Exercise objective:
All lines with the word "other" in the material below are required.

::: Data below :::

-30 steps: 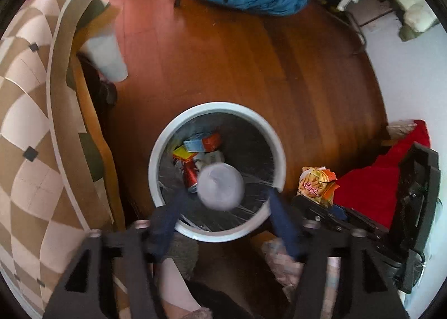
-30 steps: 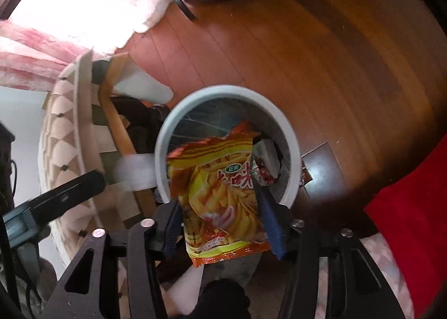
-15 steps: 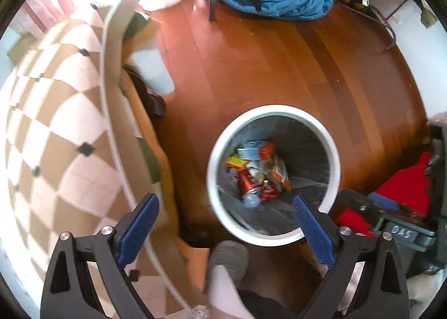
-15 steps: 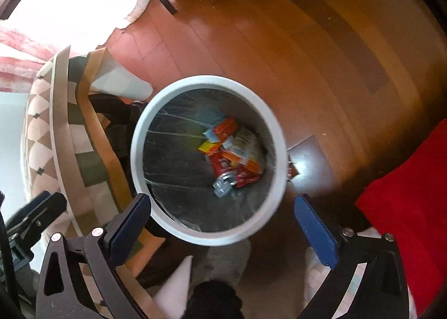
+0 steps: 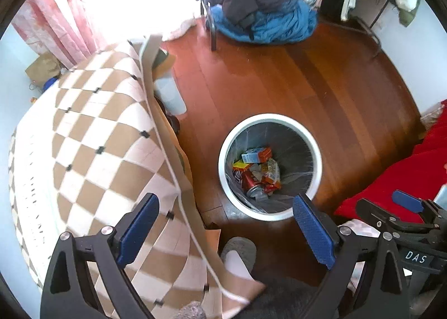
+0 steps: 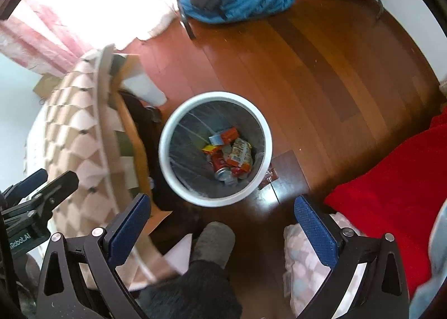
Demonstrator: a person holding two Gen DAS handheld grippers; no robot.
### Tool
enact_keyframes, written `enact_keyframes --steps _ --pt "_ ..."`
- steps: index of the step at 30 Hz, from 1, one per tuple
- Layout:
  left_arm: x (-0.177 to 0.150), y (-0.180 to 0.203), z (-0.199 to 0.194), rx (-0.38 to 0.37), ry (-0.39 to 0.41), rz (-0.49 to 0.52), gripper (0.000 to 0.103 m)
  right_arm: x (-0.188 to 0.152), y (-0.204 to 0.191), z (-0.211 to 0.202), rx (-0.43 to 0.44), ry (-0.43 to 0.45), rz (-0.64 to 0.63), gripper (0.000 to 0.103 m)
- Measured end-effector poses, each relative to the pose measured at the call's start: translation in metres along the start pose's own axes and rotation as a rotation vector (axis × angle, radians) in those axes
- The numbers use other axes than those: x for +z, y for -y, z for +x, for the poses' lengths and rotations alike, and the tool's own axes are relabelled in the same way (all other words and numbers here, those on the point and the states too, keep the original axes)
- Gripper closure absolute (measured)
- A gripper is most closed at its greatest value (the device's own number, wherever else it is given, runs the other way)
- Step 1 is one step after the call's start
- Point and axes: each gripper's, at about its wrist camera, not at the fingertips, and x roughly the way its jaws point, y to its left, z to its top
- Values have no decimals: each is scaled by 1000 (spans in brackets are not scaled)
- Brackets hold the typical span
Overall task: Collect trash
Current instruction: 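Withdraw both open tools from the bin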
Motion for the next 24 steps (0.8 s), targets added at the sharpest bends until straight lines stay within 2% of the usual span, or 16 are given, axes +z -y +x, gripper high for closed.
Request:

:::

Solution below:
- The numbers use other axes than those: x for +z, y for -y, z for +x, for the poses' lengths and rotations alike, and the tool's own axes are relabelled in the same way (all other words and numbers here, those on the point and the states too, keep the original axes)
- A gripper is most closed at its greatest value (the device's own number, wherever else it is given, runs the other way)

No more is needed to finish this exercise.